Burke's entry into television was explained by People magazine in 1979: "Television beckoned by chance one day on a Rome bus. Spotting an ad for a reporter for the local bureau of Britain's Granada Television, he says, 'I decided if the bus stopped at the next corner I would get off and apply for the job.' It did, he did, and the next thing he knew 'we went straight off to Sicily to do a series on the Mafia.'"

In 1966, he moved to London and joined the Science and Features Department of the BBC, for which he was host or co-host of several programmes. He also worked as an instructor in English as a foreign language at the Regency Language School in Ramsgate.

Burke established his reputation as a reporter on the BBC1 science series Tomorrow's World, and went on to present The Burke Special. He was BBC television's science anchorman and chief reporter for the Apollo missions, as the main presenter of the BBC's coverage of the first moon landing in 1969.

In collaboration with Mick Jackson, he produced the 10-part documentary series Connections (1978), which was broadcast on the BBC, and subsequently on PBS in the United States. Connections traced the historical relationships between invention and discovery; each episode chronicled a particular path of technological development. Connections was the most-watched PBS television series up to that time. It was followed by the 20-part Connections2 (1994) and the 10-part Connections3 (1997). Connections: An Alternative View of Change was broadcast in more than 50 countries and the companion book Connections: An Alternative History of Technology (1978) sold well. In 1980, Burke created and Jackson produced the six-part BBC series The Real Thing, about perception.

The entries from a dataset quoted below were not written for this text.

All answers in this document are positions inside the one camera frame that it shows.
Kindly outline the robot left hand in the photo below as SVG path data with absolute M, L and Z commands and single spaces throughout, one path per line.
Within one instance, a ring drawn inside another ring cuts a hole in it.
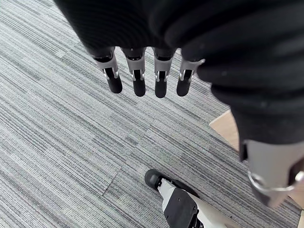
M 301 0 L 57 0 L 91 56 L 104 48 L 180 48 L 229 105 L 255 196 L 279 205 L 304 169 Z

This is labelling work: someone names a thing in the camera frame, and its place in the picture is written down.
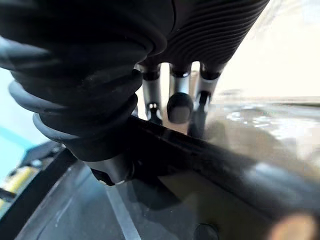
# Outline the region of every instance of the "robotic hand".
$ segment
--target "robotic hand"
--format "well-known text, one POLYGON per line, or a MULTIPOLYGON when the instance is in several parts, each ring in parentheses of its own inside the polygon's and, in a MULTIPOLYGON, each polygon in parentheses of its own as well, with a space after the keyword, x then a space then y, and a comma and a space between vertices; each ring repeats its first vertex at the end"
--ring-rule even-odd
POLYGON ((190 66, 200 61, 195 110, 204 111, 225 64, 267 3, 0 0, 0 67, 11 71, 11 95, 35 112, 34 124, 45 136, 64 144, 98 180, 119 184, 134 172, 130 143, 139 139, 133 140, 127 120, 142 81, 149 119, 161 123, 159 64, 171 64, 168 116, 183 123, 194 108, 187 95, 190 66))

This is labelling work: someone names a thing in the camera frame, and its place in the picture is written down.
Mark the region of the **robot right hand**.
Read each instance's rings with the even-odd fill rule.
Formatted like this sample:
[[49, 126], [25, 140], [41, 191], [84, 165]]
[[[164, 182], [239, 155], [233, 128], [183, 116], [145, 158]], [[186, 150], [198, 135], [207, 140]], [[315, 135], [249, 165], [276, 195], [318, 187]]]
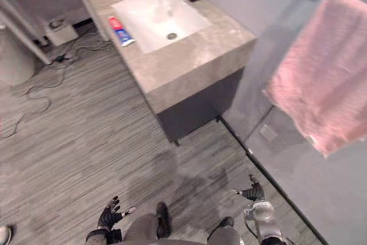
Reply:
[[251, 182], [251, 187], [245, 190], [233, 189], [235, 194], [245, 197], [252, 202], [264, 200], [265, 195], [261, 184], [254, 175], [249, 174], [248, 177]]

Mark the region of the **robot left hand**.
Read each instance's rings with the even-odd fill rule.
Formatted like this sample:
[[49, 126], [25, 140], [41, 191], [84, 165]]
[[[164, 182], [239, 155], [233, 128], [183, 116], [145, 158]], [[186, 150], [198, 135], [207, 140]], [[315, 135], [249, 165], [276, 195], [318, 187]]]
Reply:
[[103, 209], [97, 223], [97, 229], [110, 231], [113, 226], [120, 222], [126, 216], [133, 214], [137, 207], [130, 207], [129, 209], [119, 212], [119, 197], [114, 196]]

In 1985, Burke, with Richard Reisz and John Lynch, produced the 10-part television series The Day the Universe Changed (revised 1995), focusing on the philosophical aspects of scientific change in Western culture.

Burke has been a regular writer for Scientific American and Time, and a consultant to the SETI project.

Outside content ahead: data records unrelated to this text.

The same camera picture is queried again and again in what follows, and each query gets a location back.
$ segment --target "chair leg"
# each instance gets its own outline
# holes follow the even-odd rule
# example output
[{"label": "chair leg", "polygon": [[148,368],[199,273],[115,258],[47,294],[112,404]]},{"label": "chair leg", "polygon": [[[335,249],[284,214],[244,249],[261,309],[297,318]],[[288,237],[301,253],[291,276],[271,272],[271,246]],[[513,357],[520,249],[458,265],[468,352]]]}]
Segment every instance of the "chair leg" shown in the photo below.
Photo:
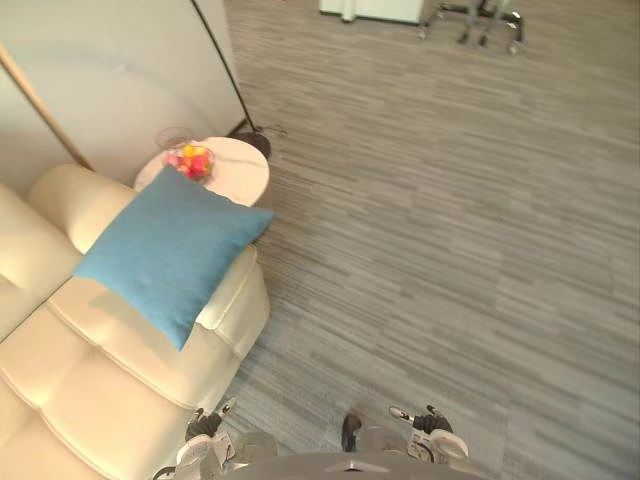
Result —
[{"label": "chair leg", "polygon": [[482,35],[480,35],[480,38],[478,39],[478,43],[480,45],[482,45],[483,47],[487,45],[487,42],[489,41],[489,34],[491,33],[491,30],[493,30],[493,27],[495,26],[496,22],[499,22],[500,20],[502,20],[502,15],[504,15],[504,11],[509,7],[510,3],[511,3],[511,0],[500,0],[498,2],[498,6],[496,7],[496,11],[494,12],[493,16],[491,17],[491,20],[489,20],[489,25],[487,25],[486,30],[484,31],[484,33]]},{"label": "chair leg", "polygon": [[470,0],[469,13],[467,14],[467,19],[464,24],[464,30],[460,37],[458,37],[458,43],[467,43],[467,40],[469,40],[469,33],[476,23],[476,18],[478,18],[478,9],[484,1],[486,0]]}]

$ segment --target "wooden pole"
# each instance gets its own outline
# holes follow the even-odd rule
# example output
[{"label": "wooden pole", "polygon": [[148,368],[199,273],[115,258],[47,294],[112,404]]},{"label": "wooden pole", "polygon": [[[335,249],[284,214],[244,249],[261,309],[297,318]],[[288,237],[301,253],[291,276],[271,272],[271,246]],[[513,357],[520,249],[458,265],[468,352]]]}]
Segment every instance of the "wooden pole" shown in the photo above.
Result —
[{"label": "wooden pole", "polygon": [[16,86],[20,89],[24,97],[29,101],[29,103],[33,106],[40,118],[47,124],[49,129],[53,132],[53,134],[57,137],[57,139],[62,143],[64,148],[69,152],[69,154],[73,157],[73,159],[80,165],[89,170],[93,170],[93,167],[89,164],[86,158],[80,153],[80,150],[73,144],[69,136],[64,133],[62,129],[62,125],[58,123],[58,121],[51,115],[51,112],[47,109],[45,104],[42,102],[36,91],[34,90],[31,82],[25,76],[25,74],[20,70],[18,64],[11,58],[7,49],[4,48],[4,45],[0,43],[0,65],[5,69],[5,71],[9,74],[9,77],[13,80]]}]

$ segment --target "floor lamp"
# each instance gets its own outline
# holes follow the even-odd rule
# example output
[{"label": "floor lamp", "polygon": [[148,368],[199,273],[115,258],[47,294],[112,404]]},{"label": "floor lamp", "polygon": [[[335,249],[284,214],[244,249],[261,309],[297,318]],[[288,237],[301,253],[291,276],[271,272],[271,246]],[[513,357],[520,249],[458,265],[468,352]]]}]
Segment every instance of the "floor lamp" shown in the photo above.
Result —
[{"label": "floor lamp", "polygon": [[220,45],[218,45],[218,42],[216,41],[216,37],[211,31],[211,28],[209,27],[209,23],[207,23],[207,20],[204,14],[202,13],[202,10],[200,10],[200,6],[196,2],[196,0],[190,0],[190,2],[191,2],[191,5],[193,5],[194,10],[198,14],[198,17],[200,18],[200,22],[202,22],[202,26],[207,31],[207,34],[209,34],[209,39],[211,40],[211,43],[213,44],[216,51],[218,52],[218,56],[222,61],[222,65],[224,65],[224,69],[227,72],[227,76],[229,77],[229,80],[231,81],[231,85],[233,85],[233,90],[236,92],[236,96],[240,101],[240,105],[242,105],[242,110],[244,111],[244,116],[247,119],[247,123],[249,123],[249,127],[251,127],[250,132],[241,132],[241,133],[235,134],[233,138],[237,138],[238,140],[242,140],[243,142],[253,145],[258,150],[260,150],[260,152],[265,156],[265,158],[269,158],[269,156],[271,155],[271,142],[269,142],[269,139],[267,137],[265,137],[262,133],[260,133],[262,131],[262,128],[256,127],[256,125],[253,123],[253,120],[251,120],[251,115],[249,115],[247,106],[245,105],[242,95],[240,94],[240,89],[238,89],[238,85],[236,84],[236,81],[233,78],[233,74],[231,73],[231,70],[229,69],[229,65],[227,64],[227,61],[224,58],[224,54],[220,49]]}]

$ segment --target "white wall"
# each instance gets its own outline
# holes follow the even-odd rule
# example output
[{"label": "white wall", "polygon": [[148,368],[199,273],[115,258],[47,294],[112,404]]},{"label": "white wall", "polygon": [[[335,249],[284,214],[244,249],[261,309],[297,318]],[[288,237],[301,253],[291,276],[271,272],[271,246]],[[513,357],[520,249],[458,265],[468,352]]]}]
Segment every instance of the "white wall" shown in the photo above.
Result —
[{"label": "white wall", "polygon": [[73,158],[0,68],[0,182],[20,195],[44,172]]},{"label": "white wall", "polygon": [[[199,3],[233,64],[223,1]],[[89,163],[128,184],[160,130],[244,118],[187,0],[0,0],[0,42]]]}]

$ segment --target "black metal pole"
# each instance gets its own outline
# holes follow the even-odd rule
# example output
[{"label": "black metal pole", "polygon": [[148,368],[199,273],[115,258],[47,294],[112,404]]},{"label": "black metal pole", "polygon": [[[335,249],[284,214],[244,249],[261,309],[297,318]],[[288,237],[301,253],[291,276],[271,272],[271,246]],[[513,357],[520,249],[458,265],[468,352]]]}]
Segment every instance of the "black metal pole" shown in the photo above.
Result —
[{"label": "black metal pole", "polygon": [[213,32],[211,31],[211,28],[209,27],[209,23],[207,22],[206,18],[204,17],[204,14],[202,13],[202,10],[200,10],[200,6],[196,2],[196,0],[189,0],[189,1],[191,2],[191,5],[193,5],[193,8],[195,9],[196,13],[198,14],[198,17],[200,17],[200,21],[202,22],[202,25],[204,26],[205,30],[209,34],[209,38],[211,39],[211,43],[213,43],[213,46],[218,51],[218,55],[220,56],[220,60],[222,60],[222,65],[224,65],[224,69],[227,71],[227,75],[229,76],[229,80],[231,80],[231,85],[233,85],[233,89],[235,90],[236,95],[238,96],[238,100],[240,100],[240,105],[242,105],[242,110],[244,111],[244,116],[246,117],[247,122],[249,122],[249,126],[251,127],[251,130],[253,130],[254,132],[257,132],[256,126],[254,125],[253,121],[251,120],[251,115],[249,115],[249,111],[247,110],[247,106],[244,104],[244,100],[242,99],[242,95],[240,94],[240,90],[238,89],[238,85],[236,84],[236,81],[233,79],[233,74],[231,73],[231,70],[229,69],[229,65],[227,65],[227,61],[224,58],[224,54],[222,53],[222,50],[220,49],[220,45],[218,45],[218,42],[216,41],[216,37],[213,34]]}]

Burke received the gold and the silver medals of the Royal Television Society. In 1998, he was made an honorary fellow of the Society for Technical Communication.

Burke has contributed to podcasts, such as in 2008, when he appeared on Hardcore History with Dan Carlin, and in 2016 on Common Sense, again with Carlin, and to newspaper articles including two series for the Mogollon Connection by Jesse Horn, one focusing on the nature of morality, the other on the future of our youth.

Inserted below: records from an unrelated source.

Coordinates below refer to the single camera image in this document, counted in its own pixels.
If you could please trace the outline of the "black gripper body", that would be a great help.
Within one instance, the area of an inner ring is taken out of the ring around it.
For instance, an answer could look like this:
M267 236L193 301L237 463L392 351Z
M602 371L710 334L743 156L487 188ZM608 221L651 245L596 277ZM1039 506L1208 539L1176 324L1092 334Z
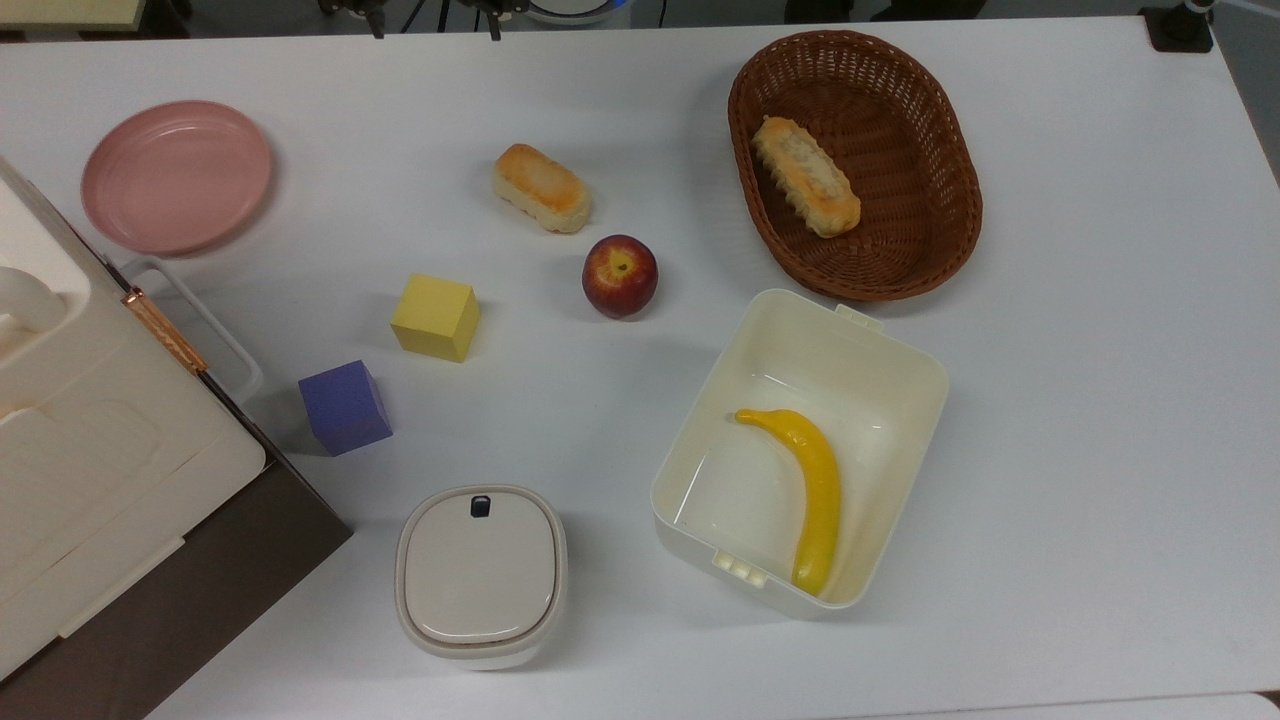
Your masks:
M387 1L319 1L317 6L324 13L334 13L339 9L353 15L372 15L380 12ZM527 13L530 1L460 1L465 6L479 9L484 15L513 15Z

Burke presented a monologue, "James Burke on the End of Scarcity", first broadcast on BBC Radio 4 on 26 December 2017, in which he predicted nanotech manufacturing would revolutionize the world economy and society. He has been writing his current book, Culture of Scarcity, since 2017.

In a May 2020 interview, Burke said that he was writing a new Connections book, which would be the basis for a new television series titled Connections 21, slated to air in January 2022.

Knowledge Web
Burke is the leading figure in the development of the Knowledge Web, the planned digital realization of his books and television programmes, which would allow the user to travel through history and create his or her own connections. Eventually, the project may feature immersive virtual-reality historical recreations of people, places, and events.

In 2019, he produced a series of five 15-minute programmes for BBC Radio 4 with the title James Burke's Web of Knowledge, in each of which he traced the connections between two widely separated people or themes; the first programme connected Mozart to the helicopter.

Predictions
In an article for the Radio Times in 1973, Burke predicted the widespread use of computers for business decisions, the creation of metadata banks of personal information, and changes in human behaviour, such as greater willingness to reveal personal information to strangers. In an interview on the PM programme on BBC Radio 4 on 30 August 2013, Burke discussed his predictions of a post-scarcity economy driven by advances in nanofactories, which he believes may be viable by 2043.

Burke posed at least one of his predictions as a question. In Connections, he notes that the increase in connections over time causes the rate of innovation to accelerate, and asks what happens when this rate, or more importantly "change" itself, becomes too much for the average person to handle. He also questions what this would mean for individual power, liberty, and privacy.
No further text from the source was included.